- [PROBLEM] From the entries that follow, reproduce exactly and only the lines from the line with "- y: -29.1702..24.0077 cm" to the line with "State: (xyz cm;", endpoints included.

[Opening EXTRACTED ENTRIES section]

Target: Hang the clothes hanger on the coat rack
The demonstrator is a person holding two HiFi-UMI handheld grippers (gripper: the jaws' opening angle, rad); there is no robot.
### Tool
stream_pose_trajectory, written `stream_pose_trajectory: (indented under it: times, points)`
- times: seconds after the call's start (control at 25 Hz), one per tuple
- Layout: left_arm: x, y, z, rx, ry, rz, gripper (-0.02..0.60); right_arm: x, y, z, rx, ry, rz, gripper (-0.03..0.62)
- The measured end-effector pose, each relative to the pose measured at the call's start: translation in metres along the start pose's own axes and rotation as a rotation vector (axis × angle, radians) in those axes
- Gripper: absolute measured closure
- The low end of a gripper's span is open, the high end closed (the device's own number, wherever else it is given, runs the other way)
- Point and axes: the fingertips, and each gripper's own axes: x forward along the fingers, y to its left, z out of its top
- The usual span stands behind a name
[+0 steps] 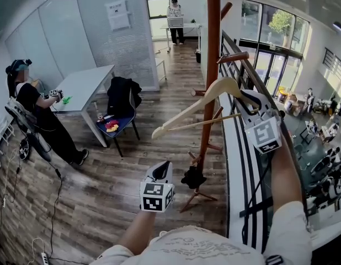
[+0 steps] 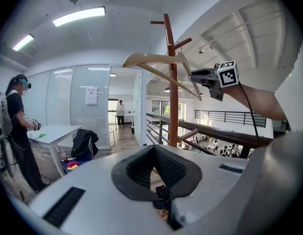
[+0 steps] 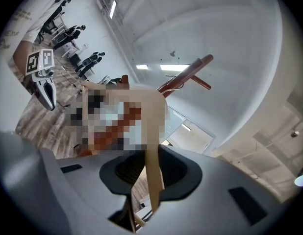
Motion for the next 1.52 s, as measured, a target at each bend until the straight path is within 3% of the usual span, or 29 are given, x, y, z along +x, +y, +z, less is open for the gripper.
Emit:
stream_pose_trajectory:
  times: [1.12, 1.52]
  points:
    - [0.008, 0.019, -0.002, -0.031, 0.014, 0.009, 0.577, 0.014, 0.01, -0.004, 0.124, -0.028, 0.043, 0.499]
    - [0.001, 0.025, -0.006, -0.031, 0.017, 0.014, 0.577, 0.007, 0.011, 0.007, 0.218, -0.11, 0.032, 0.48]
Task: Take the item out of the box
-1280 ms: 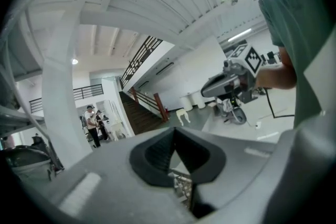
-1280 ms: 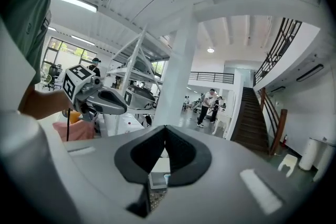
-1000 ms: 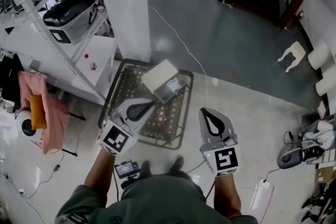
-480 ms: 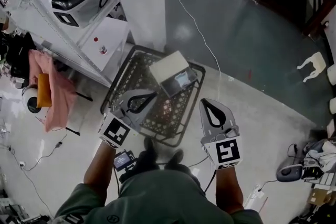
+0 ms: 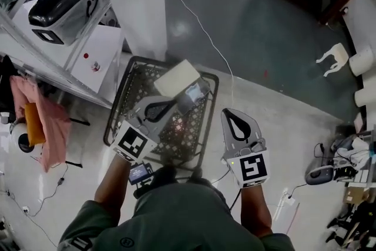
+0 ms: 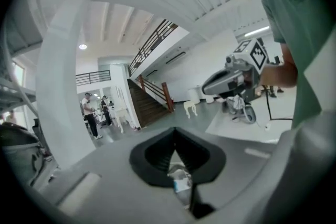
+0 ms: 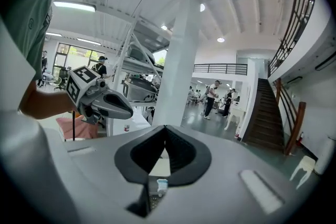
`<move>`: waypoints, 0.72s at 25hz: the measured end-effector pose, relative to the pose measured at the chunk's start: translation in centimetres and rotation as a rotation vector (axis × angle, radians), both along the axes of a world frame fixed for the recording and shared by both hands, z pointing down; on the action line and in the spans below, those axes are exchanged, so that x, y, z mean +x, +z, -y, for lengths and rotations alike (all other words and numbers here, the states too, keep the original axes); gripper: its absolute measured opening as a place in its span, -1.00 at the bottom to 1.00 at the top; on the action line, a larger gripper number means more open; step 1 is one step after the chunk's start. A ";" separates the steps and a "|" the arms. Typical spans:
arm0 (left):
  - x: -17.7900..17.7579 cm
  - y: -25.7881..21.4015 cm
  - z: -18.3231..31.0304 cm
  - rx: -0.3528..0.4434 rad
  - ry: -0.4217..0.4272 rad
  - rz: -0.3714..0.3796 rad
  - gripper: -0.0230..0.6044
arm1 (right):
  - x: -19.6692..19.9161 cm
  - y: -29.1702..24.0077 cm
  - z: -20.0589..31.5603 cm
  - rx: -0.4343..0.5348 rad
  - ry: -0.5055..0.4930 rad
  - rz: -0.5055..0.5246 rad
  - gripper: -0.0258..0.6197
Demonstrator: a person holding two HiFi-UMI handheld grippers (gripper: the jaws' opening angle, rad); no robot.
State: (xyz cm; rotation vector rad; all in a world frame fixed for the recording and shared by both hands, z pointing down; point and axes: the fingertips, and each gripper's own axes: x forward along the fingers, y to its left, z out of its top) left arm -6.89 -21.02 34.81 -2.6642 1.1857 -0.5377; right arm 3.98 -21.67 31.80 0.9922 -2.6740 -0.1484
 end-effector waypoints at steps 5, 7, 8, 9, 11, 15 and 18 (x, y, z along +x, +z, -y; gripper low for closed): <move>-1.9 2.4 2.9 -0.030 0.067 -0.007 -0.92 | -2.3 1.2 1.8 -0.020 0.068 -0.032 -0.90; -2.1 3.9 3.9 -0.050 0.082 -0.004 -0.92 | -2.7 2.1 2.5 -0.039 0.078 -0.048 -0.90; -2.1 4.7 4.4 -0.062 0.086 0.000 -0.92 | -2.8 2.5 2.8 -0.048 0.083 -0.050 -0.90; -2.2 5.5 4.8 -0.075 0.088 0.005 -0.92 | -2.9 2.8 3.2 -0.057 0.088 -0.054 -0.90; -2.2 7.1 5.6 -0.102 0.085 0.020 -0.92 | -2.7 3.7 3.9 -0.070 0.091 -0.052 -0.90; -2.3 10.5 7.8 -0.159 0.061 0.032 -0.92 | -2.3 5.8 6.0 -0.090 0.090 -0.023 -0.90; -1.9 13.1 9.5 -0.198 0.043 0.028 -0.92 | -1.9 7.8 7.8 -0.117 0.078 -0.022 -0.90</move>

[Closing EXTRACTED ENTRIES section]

- [RESULT OF THE TASK]
  - y: -29.1702..24.0077 cm
  - z: -20.0589..31.5603 cm
  - rx: -0.4343..0.5348 rad
  - ry: -0.5055..0.4930 rad
  - rz: -0.5055..0.5246 rad
  - gripper: -0.0258..0.6197
Demonstrator: a person holding two HiFi-UMI handheld grippers (gripper: the jaws' opening angle, rad); no robot.
State: (xyz cm; rotation vector rad; all in a world frame fixed for the recording and shared by both hands, z pointing down; point and axes: the fingertips, and each gripper's own axes: x forward along the fingers, y to its left, z out of its top) left arm -6.89 -21.02 34.81 -2.6642 1.1857 -0.5377; right arm 3.98 -21.67 31.80 0.9922 -2.6740 -0.1484

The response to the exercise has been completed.